I was exchanging some mail with Rusty trying to explain why I think GroovyMarkup is useful. Here's a little example I hacked up on email (so its totally untested :) to show the kind of things its great for.
Imagine you're a developer, you need to do a database query, suck out
some data and then generate some XML that may then be spat into a web
service request/response, turned into a DOM or JAXB beans or text
markup or SAX / StAX events etc....
# lets output some XML builder # could be SAX / StAX / DOM / TrAX / text etc
xml = createXmlBuilder()
xml.customers() {
loc = 'London'
sql.queryEach ("select * from customer where location = ${loc}) {
# lets process each row by emitting some markup
xml.customer(id:it.id, type:'Customer', foo:someVariable)) {
if (it.parter == 'Y') {
role("partner")
}
name(it.customer_name)
location(id:it.location_id, name:it.location_name)
}
}
}
This could generate, dynamically something like
<customers>
<customer id="123" type="Customer" foo="whatever">
<role>partner</role>
<name>James</name>
<location id="5" name="London"/>
</customer>
...
</customers>
The thing I find really interesting about this demo is, the XML
technology used at the other end could be push-event based (SAX) or
pull-event based (StAX) or a DOM-ish API (W3C, dom4j, JDOM, EXML, XOM)

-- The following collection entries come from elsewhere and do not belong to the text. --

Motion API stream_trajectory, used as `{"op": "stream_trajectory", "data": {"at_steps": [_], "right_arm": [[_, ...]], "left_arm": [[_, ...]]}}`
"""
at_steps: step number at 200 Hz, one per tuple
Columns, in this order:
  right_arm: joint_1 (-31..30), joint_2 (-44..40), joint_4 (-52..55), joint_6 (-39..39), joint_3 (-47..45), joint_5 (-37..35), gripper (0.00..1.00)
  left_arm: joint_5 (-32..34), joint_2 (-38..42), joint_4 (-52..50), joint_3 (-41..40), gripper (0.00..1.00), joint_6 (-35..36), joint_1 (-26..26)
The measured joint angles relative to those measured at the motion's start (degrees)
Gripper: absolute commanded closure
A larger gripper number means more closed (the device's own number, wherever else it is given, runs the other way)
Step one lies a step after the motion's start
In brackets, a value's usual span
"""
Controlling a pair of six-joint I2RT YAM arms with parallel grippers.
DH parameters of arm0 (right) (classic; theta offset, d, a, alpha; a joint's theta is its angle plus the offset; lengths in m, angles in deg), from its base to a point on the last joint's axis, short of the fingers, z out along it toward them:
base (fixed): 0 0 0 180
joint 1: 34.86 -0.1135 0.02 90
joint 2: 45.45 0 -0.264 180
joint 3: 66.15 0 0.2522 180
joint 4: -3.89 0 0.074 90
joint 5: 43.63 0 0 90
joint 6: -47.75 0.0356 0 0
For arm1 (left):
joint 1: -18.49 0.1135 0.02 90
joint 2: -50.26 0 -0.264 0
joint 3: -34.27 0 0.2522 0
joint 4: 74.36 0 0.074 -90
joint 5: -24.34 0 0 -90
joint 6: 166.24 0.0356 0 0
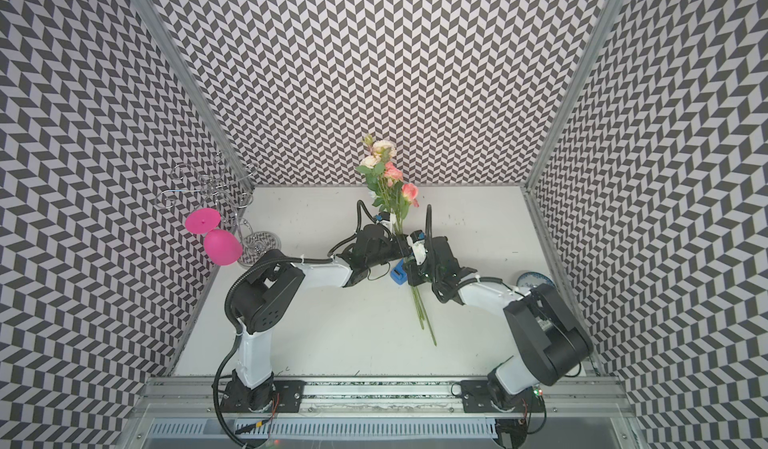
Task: Wrap bouquets with tape
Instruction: Wrap the tape around the bouquet.
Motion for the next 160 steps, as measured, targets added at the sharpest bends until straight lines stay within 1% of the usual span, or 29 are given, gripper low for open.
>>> {"op": "stream_trajectory", "data": {"at_steps": [14,26,31,39,49,56,61,69,91,113,129,160], "right_arm": [[-0.98,0.00,1.18,-0.20,0.85,-2.47,1.00],[-1.22,0.02,1.46,-0.22,0.94,-3.56,1.00],[-1.27,0.02,1.60,-0.22,0.94,-3.80,0.98],[-1.27,0.02,1.73,-0.33,0.94,-3.76,0.93],[-1.22,0.02,1.70,-0.46,0.90,-3.43,0.78],[-1.01,0.02,1.38,-0.98,0.68,-2.40,0.71],[-0.46,0.02,0.66,-1.36,0.44,-1.05,0.66],[0.74,0.02,-0.83,-1.20,-0.15,1.90,0.62],[5.35,0.02,-5.18,-0.57,-2.67,12.57,0.57],[9.60,0.44,-8.85,0.87,-4.57,22.43,0.56],[10.75,2.05,-12.59,2.38,-5.35,28.72,0.56],[11.89,5.62,-16.83,4.52,-6.40,36.89,0.60]], "left_arm": [[1.31,-0.02,-3.34,1.16,0.92,1.14,-0.02],[1.75,-0.02,-4.61,1.77,1.00,1.27,-0.15],[1.90,-0.02,-4.85,1.92,1.00,1.38,-0.24],[2.25,-0.02,-5.27,2.12,1.00,1.77,-0.39],[2.40,-0.02,-5.55,2.12,1.00,1.92,-0.42],[2.21,-0.02,-5.64,2.12,1.00,1.84,-0.42],[2.01,-0.02,-5.68,2.08,1.00,1.75,-0.42],[1.27,-0.02,-5.18,1.64,1.00,1.40,-0.44],[-1.20,-0.02,-1.31,-0.79,1.00,0.28,-0.39],[-3.69,-0.02,4.07,-3.80,1.00,-0.72,-0.13],[-5.42,-0.02,8.94,-5.79,1.00,-2.03,0.26],[-8.02,-0.02,18.01,-8.15,1.00,-4.79,1.16]]}}
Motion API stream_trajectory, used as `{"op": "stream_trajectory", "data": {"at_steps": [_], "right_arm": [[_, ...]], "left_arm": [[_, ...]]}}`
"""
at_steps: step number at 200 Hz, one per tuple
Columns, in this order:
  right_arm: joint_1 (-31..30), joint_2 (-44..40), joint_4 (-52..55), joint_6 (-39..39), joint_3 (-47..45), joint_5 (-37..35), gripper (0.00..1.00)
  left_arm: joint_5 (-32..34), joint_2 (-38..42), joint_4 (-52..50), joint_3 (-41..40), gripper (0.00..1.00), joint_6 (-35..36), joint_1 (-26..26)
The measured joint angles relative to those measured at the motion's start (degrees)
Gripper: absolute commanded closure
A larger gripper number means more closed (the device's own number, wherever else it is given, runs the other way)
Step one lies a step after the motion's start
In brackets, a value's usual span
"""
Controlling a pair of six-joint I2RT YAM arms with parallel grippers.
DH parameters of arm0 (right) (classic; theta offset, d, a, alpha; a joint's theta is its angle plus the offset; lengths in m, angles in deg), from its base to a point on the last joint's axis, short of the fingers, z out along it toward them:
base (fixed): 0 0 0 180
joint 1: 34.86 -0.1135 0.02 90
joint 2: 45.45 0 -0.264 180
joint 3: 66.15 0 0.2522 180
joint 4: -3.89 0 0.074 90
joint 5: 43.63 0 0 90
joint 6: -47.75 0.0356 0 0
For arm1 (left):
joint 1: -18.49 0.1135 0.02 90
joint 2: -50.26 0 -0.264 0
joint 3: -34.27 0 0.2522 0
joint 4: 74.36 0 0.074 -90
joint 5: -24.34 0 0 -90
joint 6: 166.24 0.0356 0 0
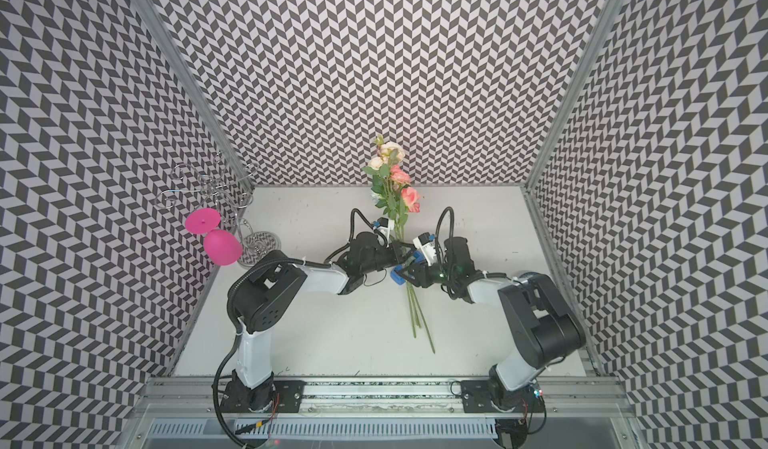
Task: Wrap bouquets with tape
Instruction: Wrap the tape around the bouquet.
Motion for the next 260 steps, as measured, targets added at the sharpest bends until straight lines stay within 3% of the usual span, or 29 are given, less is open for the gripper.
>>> {"op": "stream_trajectory", "data": {"at_steps": [18,48,67,94,111,130,152,172,200,215,228,260], "right_arm": [[0.96,1.55,-2.16,1.29,-0.52,3.58,0.67],[1.95,2.82,-5.51,2.99,-0.55,7.89,0.95],[1.97,2.78,-5.66,2.97,-0.55,7.91,1.00],[0.59,0.96,-0.33,0.15,0.24,1.09,1.00],[-1.46,-1.46,4.31,-1.29,0.37,-7.41,1.00],[-4.39,-4.39,8.83,-2.05,0.42,-17.46,1.00],[-8.96,-6.64,13.77,-3.41,2.25,-28.57,1.00],[-12.33,-6.62,17.25,-5.14,5.42,-35.98,1.00],[-14.01,-6.64,18.45,-6.49,6.95,-41.75,1.00],[-14.27,-6.58,18.60,-5.97,6.91,-42.66,0.98],[-14.34,-6.58,18.56,-5.77,6.88,-42.62,0.91],[-12.66,-6.93,15.04,-6.73,5.11,-36.94,0.60]], "left_arm": [[-1.20,-0.15,5.99,-1.11,1.00,-2.60,0.63],[-2.12,-2.05,12.87,-1.84,1.00,-5.35,1.11],[-2.45,-2.25,14.19,-2.23,1.00,-6.29,1.31],[-2.10,-2.08,13.03,-2.34,0.57,-5.51,1.33],[-0.63,-0.81,7.78,-1.70,0.43,-2.99,1.25],[1.88,1.05,-1.11,0.68,0.41,-0.66,0.92],[4.15,1.77,-9.75,4.50,0.46,2.01,0.57],[5.46,1.77,-14.99,6.71,0.61,3.91,0.37],[7.67,1.53,-21.24,9.46,1.00,6.60,0.02],[7.78,1.36,-22.32,10.12,1.00,5.27,0.02],[7.80,1.36,-22.40,10.12,1.00,5.18,0.02],[7.61,1.38,-21.38,9.16,1.00,5.64,-0.07]]}}
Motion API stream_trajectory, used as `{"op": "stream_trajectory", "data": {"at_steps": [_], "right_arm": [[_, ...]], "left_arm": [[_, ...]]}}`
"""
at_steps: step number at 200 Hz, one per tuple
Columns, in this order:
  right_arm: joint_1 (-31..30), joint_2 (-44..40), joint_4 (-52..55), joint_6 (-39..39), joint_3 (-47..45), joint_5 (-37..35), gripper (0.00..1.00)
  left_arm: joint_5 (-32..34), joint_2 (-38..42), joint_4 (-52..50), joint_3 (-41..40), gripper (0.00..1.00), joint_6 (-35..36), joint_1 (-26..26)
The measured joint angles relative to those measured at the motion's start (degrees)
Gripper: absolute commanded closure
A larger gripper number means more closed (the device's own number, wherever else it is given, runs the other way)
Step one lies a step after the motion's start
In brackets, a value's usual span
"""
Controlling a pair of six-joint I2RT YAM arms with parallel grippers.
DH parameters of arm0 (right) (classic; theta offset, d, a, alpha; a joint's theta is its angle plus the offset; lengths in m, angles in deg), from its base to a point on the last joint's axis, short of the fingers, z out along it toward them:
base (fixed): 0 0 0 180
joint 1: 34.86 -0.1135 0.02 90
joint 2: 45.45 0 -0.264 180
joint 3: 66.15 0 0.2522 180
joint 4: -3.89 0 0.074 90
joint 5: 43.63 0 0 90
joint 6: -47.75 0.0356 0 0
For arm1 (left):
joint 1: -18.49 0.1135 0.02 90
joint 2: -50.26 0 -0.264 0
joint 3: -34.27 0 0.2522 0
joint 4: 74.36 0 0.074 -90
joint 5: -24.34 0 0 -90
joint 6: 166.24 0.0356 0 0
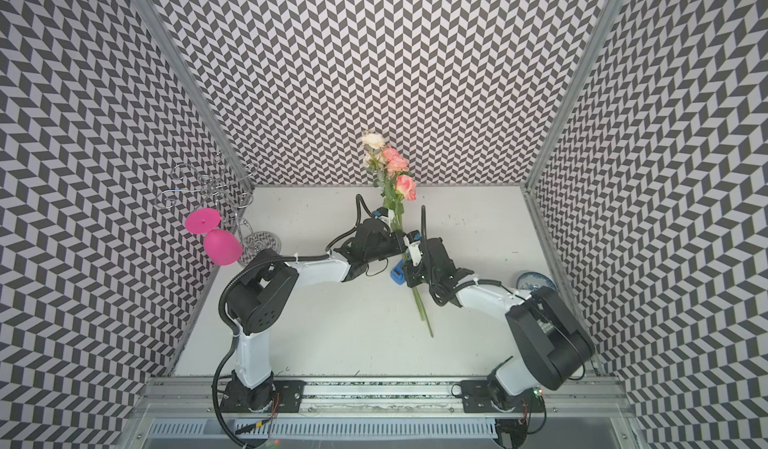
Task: Wrap bouquets with tape
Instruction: Wrap the tape around the bouquet.
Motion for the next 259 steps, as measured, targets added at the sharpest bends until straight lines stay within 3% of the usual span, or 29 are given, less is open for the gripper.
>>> {"op": "stream_trajectory", "data": {"at_steps": [38,102,114,132,149,160,182,198,234,248,259], "right_arm": [[6.97,-1.36,-8.13,2.14,-5.09,16.44,0.55],[12.22,6.27,-20.11,8.50,-5.46,35.52,0.61],[12.33,6.82,-21.31,9.25,-5.46,37.38,0.68],[12.76,7.93,-22.84,10.14,-5.35,40.13,0.86],[13.20,8.79,-23.06,11.37,-5.07,41.22,0.96],[13.29,8.81,-22.08,10.91,-4.76,41.09,0.99],[12.46,7.30,-18.01,8.61,-3.89,37.38,1.00],[11.34,5.09,-13.81,6.58,-3.87,30.75,1.00],[5.86,-0.22,-4.63,3.50,-3.08,13.64,1.00],[3.37,-0.74,-1.92,2.60,-1.64,8.44,1.00],[1.79,-0.74,-0.22,2.03,-0.42,4.90,1.00]], "left_arm": [[-3.45,0.00,8.09,-6.51,1.00,-1.86,-0.13],[-8.90,-0.20,28.59,-12.41,1.00,-7.48,0.72],[-9.64,-0.87,32.13,-13.38,1.00,-8.90,0.92],[-10.43,-2.19,36.44,-14.08,1.00,-10.82,1.18],[-10.93,-3.21,39.47,-14.49,1.00,-11.91,1.33],[-10.93,-3.45,40.39,-14.71,0.99,-12.07,1.36],[-10.91,-3.50,40.79,-14.75,0.56,-12.24,1.57],[-10.67,-3.15,40.13,-14.69,0.41,-11.43,1.66],[-7.48,0.02,29.90,-13.57,0.34,-9.05,1.64],[-6.12,0.59,25.42,-11.85,0.35,-7.82,1.49],[-5.11,0.59,22.08,-10.14,0.41,-6.69,1.27]]}}
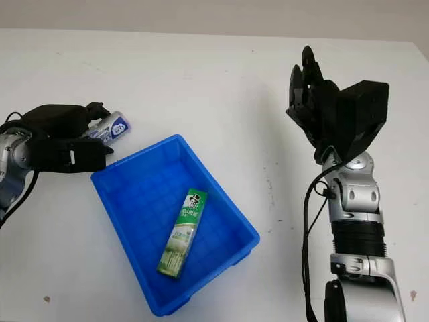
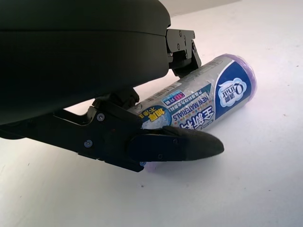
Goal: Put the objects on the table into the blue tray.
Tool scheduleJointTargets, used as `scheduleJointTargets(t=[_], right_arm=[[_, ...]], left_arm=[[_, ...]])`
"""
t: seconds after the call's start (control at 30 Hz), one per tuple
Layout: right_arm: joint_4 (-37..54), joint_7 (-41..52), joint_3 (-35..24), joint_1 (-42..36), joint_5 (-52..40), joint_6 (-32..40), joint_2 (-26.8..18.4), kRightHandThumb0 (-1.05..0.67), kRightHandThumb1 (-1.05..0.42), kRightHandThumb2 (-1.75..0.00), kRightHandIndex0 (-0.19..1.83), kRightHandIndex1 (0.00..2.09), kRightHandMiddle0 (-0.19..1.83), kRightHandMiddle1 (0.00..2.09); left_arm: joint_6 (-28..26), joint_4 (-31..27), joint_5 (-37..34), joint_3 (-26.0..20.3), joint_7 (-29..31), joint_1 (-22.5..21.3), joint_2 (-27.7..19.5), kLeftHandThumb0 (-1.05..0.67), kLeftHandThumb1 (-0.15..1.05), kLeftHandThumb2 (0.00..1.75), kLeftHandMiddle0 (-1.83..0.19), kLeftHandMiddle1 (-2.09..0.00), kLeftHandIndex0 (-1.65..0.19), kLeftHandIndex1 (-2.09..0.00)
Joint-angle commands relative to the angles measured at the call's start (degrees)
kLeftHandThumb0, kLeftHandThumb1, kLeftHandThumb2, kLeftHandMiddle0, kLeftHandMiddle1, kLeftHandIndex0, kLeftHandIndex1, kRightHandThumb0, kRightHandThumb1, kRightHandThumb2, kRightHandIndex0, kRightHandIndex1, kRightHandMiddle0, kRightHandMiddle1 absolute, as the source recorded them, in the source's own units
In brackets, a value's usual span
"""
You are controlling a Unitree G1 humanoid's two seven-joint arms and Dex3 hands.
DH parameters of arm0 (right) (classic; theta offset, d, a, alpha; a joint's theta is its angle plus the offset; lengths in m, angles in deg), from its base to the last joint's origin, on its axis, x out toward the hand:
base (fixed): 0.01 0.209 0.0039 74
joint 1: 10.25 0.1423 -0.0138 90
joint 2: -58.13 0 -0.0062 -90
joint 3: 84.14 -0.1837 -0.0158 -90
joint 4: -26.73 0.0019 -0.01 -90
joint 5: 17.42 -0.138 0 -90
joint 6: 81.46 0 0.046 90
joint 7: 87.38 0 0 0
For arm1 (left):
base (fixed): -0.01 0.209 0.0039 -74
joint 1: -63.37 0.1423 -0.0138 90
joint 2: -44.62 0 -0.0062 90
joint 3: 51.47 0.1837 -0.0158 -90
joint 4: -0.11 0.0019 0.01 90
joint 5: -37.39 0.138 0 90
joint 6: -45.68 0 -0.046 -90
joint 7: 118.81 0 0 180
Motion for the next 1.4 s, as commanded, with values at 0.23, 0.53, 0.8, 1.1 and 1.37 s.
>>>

or some JAXB-ish thing (XMLBeans, Castor) or just beans or just good
old text files.
e.g. a pull parser could literally pull the data out of the database.
Or the data could be pushed into some structure or piped straight to a
file using IO or async NIO.
It means developers can hide the XML plumbing and focus on tackling the real problems we're trying to solve.